Ayurveda stood the test of time. The theories mentioned are 100% true, up to date and apply to each one of us. No animals were ever used to make conclusions. It truly is the Science of Life- AyuhaVeda = Ayurveda


1. Prakriti - Quality/ Nature of food

2. Karana/ Sanskar - Rituals

3. Raashi- Amount

4. Samyoga- Combination

5. Desha- Environmental condition

6. Kaal- Seasonal

7. Upayoga- Physical and mental condition



1. Prakriti: Quality

- Consuming food based on the quality

- Greasy, spicy, heavy - limited amount

- Light food- eat a substantial amount

- Connect with the food

- Always eat three bites less than what makes us full

- Avoid stale or frozen food

- Avoid daily consumption of tamasic food

(Tamasic food= meat, poultry, alcohol, etc)


2. Karana: Rituals

- We can transform the Prakriti/ quality of food by performing various actions like roasting, steaming, cooking, etc.

- Nightshades like tomato, eggplant, potato are digested better with mustard, cumin, and turmeric

- Roasting makes heavy food easy to digest

- Beans or lentils soaked overnight are easier on our digestive system

- Aged rice is lighter to digest

- Addition of spices, pickling, sun drying.. all these activities change the state of food and transform it into something more desirable


3. Raashi: Amount

- Eat only as much as you want

- Heavy food: smaller portions

-Light food: Substantial portions


4. Samyoga: Combination

- Some combinations of food are excellent for our body

example: Dal-rice+ghee, tea/coffee+cardamom, saffron+milk, etc.

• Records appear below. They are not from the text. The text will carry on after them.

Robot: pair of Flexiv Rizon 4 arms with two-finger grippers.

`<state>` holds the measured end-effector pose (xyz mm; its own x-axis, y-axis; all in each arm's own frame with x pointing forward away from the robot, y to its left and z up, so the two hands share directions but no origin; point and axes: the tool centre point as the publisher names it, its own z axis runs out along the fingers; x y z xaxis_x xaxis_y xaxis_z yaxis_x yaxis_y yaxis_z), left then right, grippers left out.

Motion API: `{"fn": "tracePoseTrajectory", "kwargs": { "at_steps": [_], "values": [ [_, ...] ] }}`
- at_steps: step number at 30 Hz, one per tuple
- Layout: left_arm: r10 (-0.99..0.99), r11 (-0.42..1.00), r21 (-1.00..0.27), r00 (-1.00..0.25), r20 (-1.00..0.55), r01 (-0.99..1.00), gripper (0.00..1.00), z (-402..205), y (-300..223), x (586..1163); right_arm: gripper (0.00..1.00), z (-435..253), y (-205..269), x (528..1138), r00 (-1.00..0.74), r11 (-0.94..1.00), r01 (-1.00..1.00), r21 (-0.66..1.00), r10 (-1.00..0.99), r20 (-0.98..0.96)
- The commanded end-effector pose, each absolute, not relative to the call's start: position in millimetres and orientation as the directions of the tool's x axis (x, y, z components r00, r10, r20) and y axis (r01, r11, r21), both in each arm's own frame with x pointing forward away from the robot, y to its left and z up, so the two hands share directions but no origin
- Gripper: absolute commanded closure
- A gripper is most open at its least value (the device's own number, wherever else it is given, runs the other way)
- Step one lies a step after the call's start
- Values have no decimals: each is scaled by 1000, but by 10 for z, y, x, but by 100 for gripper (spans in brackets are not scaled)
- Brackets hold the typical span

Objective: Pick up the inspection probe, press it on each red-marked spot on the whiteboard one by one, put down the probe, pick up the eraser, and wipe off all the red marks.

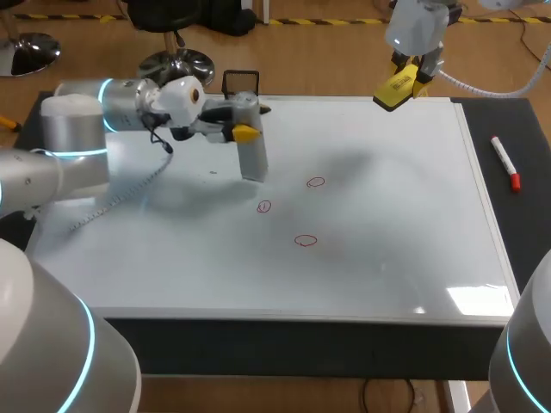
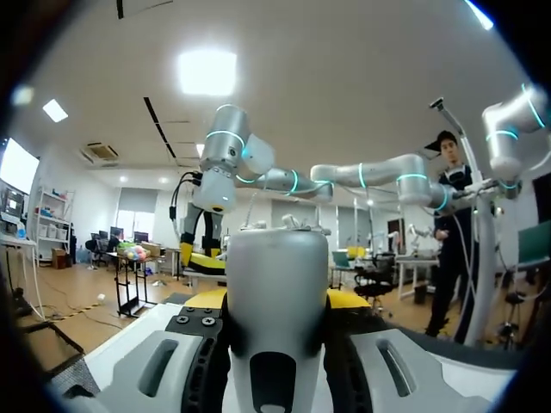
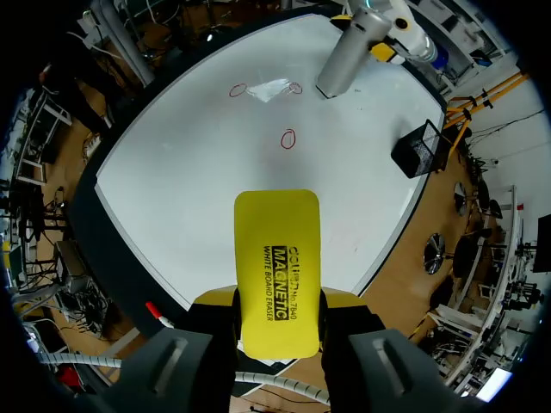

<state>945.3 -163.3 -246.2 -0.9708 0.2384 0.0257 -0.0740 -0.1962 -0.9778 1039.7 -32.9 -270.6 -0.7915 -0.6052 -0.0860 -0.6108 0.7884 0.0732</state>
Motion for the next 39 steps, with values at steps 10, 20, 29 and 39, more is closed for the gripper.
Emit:
{"fn": "tracePoseTrajectory", "kwargs": {
  "at_steps": [10, 20, 29, 39],
  "values": [
    [95, -155, -988, -995, -11, -4, 100, -2266, -1204, 9992, 100, -2698, -336, 10393, -790, 788, -612, 70, -607, -85],
    [10, -135, -991, -1000, -13, 11, 100, -2251, -918, 10262, 100, -2698, -336, 10393, -790, 788, -612, 70, -607, -85],
    [-51, -132, -991, -999, 3, 3, 100, -2350, -715, 10429, 100, -2698, -336, 10393, -790, 788, -612, 70, -607, -85],
    [-96, -144, -990, -995, 26, -12, 100, -2449, -582, 10532, 100, -2698, -336, 10393, -790, 788, -612, 70, -607, -85]
  ]
}}
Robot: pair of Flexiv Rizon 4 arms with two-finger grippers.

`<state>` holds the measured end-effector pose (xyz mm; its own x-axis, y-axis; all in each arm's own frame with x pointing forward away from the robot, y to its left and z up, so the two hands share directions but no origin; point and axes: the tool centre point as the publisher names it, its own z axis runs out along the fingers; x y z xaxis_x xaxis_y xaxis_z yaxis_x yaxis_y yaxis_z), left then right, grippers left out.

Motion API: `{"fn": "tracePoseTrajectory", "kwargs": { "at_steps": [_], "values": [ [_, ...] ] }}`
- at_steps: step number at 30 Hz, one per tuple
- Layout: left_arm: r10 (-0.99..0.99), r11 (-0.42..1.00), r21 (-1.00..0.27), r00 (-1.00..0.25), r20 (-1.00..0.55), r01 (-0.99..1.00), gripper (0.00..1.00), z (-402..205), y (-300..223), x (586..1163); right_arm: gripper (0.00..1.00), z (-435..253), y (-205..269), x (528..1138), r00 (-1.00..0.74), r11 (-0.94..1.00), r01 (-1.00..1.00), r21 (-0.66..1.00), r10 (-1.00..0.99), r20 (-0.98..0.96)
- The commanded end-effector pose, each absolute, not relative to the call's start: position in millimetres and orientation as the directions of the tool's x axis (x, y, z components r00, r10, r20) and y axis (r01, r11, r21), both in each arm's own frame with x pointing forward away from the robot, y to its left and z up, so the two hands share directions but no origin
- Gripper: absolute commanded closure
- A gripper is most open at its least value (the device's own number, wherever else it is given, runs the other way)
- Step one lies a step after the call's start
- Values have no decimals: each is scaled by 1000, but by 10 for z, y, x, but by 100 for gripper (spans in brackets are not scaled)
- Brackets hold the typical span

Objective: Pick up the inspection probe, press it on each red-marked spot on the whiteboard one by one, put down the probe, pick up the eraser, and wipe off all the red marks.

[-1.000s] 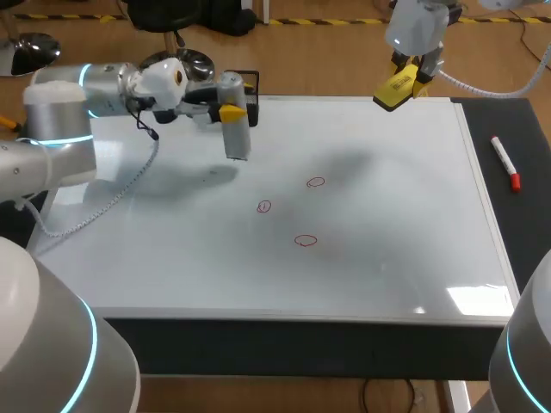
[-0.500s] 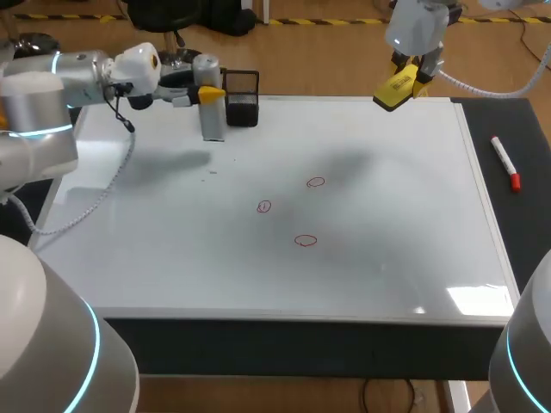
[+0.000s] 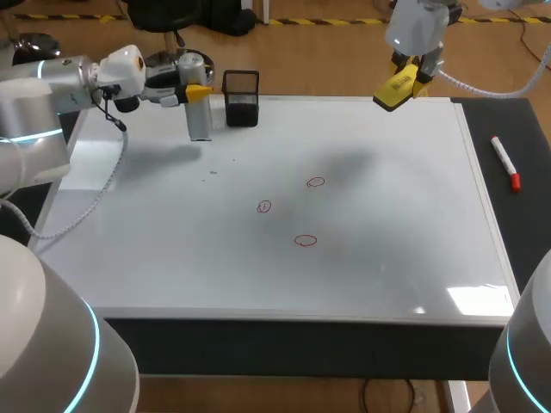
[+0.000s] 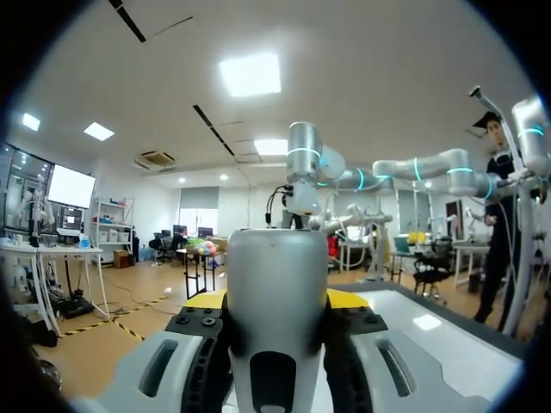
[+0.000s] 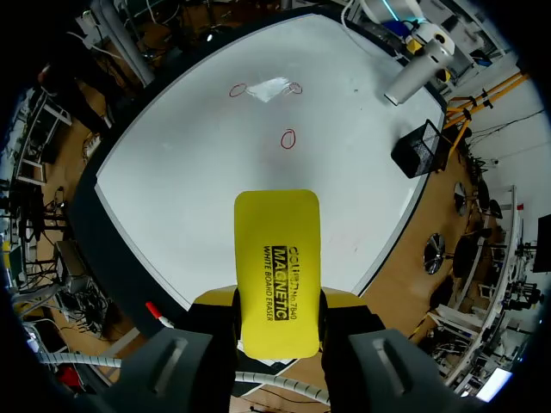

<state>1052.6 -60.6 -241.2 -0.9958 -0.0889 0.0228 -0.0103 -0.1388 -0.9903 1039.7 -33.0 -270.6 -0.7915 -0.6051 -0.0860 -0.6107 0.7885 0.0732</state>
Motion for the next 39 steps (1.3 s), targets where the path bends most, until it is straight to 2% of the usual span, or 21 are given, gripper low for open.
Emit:
{"fn": "tracePoseTrajectory", "kwargs": {
  "at_steps": [1, 27, 39],
  "values": [
    [-100, -142, -990, -994, 31, -16, 100, -2464, -572, 10540, 100, -2698, -336, 10393, -790, 788, -612, 70, -607, -85],
    [-125, -138, -990, -991, 39, -22, 100, -2500, -555, 10520, 100, -2698, -336, 10393, -790, 788, -612, 70, -607, -85],
    [-125, -138, -990, -991, 39, -22, 100, -2500, -555, 10520, 100, -2973, 248, 10045, -664, 659, -747, 90, -747, -42]
  ]
}}
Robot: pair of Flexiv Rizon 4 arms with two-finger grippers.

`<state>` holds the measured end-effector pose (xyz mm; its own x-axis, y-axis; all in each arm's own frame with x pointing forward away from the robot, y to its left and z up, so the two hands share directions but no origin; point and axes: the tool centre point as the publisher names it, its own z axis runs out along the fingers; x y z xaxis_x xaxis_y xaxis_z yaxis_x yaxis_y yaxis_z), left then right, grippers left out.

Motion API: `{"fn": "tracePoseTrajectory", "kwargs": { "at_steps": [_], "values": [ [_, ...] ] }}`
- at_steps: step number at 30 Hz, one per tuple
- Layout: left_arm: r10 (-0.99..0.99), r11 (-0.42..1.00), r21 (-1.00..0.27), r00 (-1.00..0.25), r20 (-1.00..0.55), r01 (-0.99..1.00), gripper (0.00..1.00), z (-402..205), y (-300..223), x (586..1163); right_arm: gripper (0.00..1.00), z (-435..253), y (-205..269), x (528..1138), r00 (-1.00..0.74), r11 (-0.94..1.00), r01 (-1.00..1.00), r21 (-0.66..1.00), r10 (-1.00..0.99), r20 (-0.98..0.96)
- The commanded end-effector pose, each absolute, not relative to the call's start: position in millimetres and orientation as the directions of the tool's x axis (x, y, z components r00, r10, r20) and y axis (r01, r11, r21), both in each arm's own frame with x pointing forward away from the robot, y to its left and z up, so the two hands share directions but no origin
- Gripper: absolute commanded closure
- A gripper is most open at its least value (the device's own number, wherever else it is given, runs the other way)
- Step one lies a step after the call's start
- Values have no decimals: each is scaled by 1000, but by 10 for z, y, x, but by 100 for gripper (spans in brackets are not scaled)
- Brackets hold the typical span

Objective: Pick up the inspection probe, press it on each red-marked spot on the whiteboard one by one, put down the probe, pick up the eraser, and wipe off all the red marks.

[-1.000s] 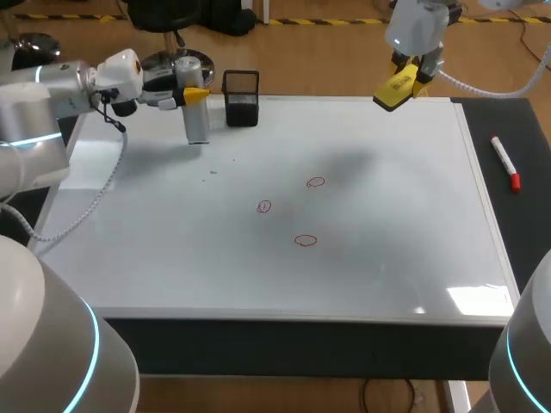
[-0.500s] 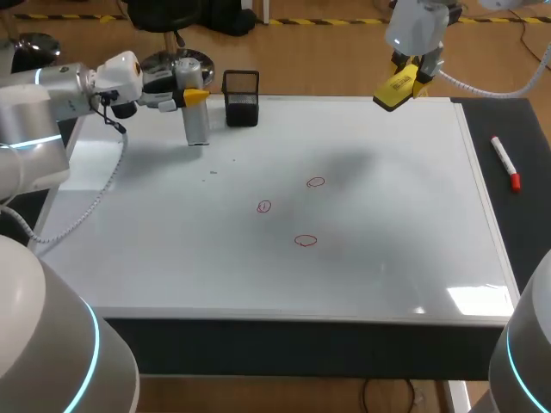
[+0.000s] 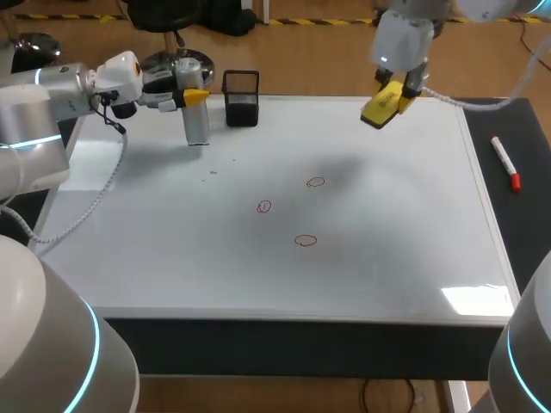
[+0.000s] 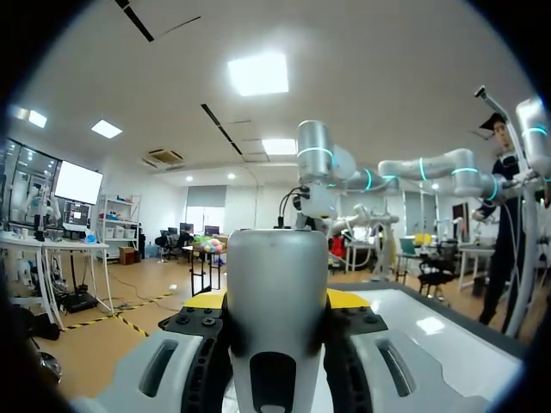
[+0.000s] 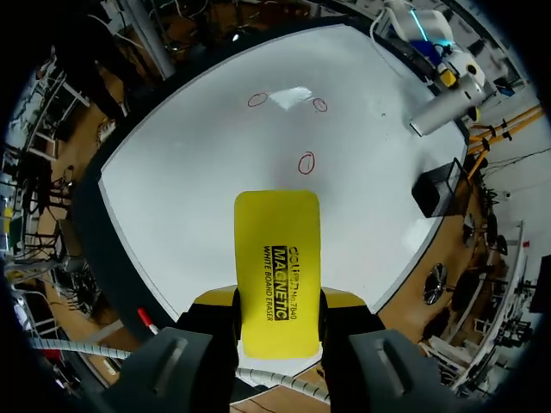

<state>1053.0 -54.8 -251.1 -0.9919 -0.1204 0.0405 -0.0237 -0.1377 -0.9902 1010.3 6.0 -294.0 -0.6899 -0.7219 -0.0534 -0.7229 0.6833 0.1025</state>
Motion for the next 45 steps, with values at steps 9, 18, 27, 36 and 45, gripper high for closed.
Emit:
{"fn": "tracePoseTrajectory", "kwargs": {
  "at_steps": [9, 18, 27, 36, 45],
  "values": [
    [-125, -138, -990, -991, 39, -22, 100, -2500, -555, 10520, 100, -3087, 1068, 9687, -529, 519, -845, 125, -845, -70],
    [-125, -138, -990, -991, 39, -22, 100, -2500, -555, 10520, 100, -3204, 1647, 9453, -416, 404, -903, 147, -907, -63],
    [-125, -138, -990, -991, 39, -22, 100, -2500, -555, 10520, 100, -3469, 1970, 9323, -356, 345, -925, 157, -933, -46],
    [-125, -138, -990, -991, 39, -22, 100, -2500, -555, 10520, 100, -3656, 2284, 9177, -306, 295, -942, 163, -951, -49],
    [-125, -138, -990, -991, 39, -22, 100, -2500, -555, 10520, 100, -3893, 2419, 9057, -297, 286, -944, 167, -954, -43]
  ]
}}
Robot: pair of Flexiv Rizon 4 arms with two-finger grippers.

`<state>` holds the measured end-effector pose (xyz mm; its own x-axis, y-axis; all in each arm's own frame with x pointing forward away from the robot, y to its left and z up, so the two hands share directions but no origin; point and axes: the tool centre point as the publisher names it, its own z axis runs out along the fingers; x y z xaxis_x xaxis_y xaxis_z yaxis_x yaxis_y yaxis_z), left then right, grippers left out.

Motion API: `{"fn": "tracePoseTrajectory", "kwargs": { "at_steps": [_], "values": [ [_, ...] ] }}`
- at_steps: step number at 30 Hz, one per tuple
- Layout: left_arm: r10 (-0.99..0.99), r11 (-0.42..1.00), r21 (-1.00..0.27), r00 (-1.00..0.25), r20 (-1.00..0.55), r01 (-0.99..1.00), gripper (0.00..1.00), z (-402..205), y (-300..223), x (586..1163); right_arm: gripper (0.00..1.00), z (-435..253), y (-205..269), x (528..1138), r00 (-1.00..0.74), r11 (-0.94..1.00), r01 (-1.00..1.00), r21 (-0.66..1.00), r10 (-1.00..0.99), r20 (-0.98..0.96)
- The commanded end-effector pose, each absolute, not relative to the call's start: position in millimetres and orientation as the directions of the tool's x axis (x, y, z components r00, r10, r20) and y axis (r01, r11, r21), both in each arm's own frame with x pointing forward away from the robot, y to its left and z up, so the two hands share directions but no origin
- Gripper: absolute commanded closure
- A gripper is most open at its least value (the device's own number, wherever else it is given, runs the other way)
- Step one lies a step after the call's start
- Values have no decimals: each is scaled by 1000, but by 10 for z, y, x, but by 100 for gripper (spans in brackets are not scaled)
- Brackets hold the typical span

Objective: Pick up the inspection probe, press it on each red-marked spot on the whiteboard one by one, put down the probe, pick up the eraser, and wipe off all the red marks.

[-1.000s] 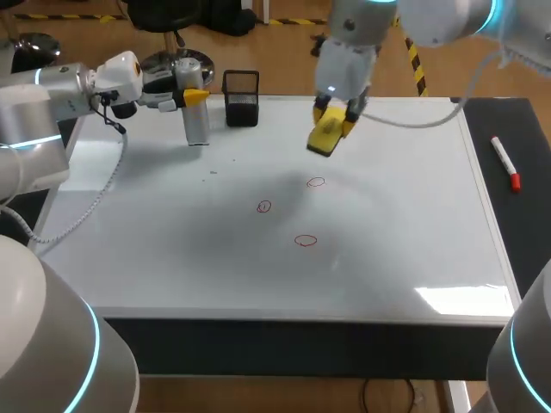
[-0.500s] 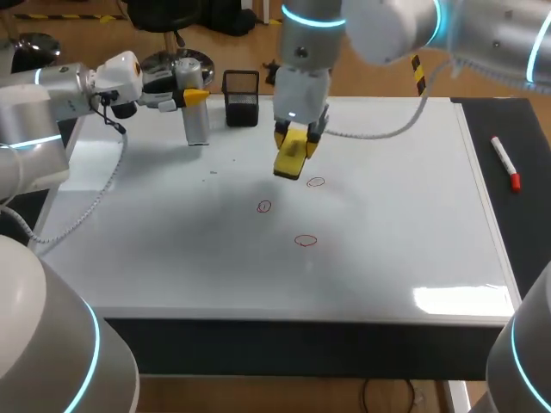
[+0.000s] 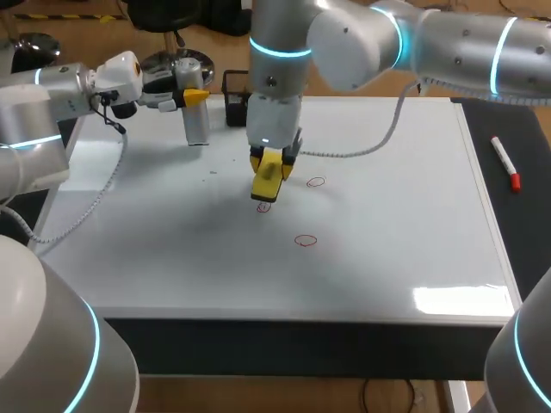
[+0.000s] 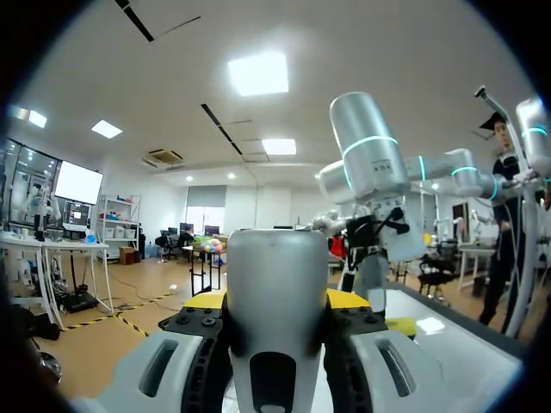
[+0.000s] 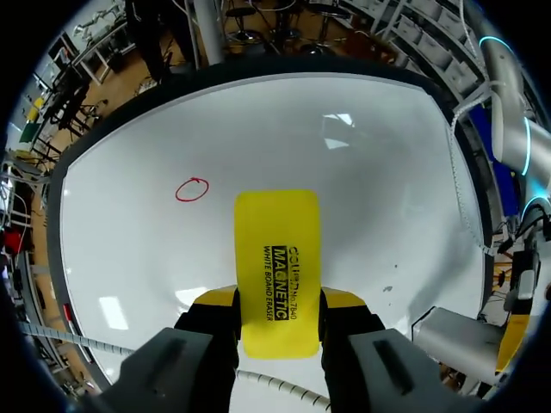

- While some are deadly: Milk+Seafood, Milk+garlic, bloody mary (Vodka+tomato juice) likely to get eczema, psoriasis, milk+fruit- increases Kapha

- Yogurt is high in Kapha, but when tempered with ghee, cumin and cilantro (Kadhi) is cooling

- Tamarind is high in Pitta. Cilantro is astringent= Calms Pitta

- Curry leaves calm Kapha

- If someone has Bhasmaka Roga, addiction to food, or feeling hungry all the time, their body demands heavy, hearty carbs like legumes and lentils, rice, grains, roots and tubers, etc.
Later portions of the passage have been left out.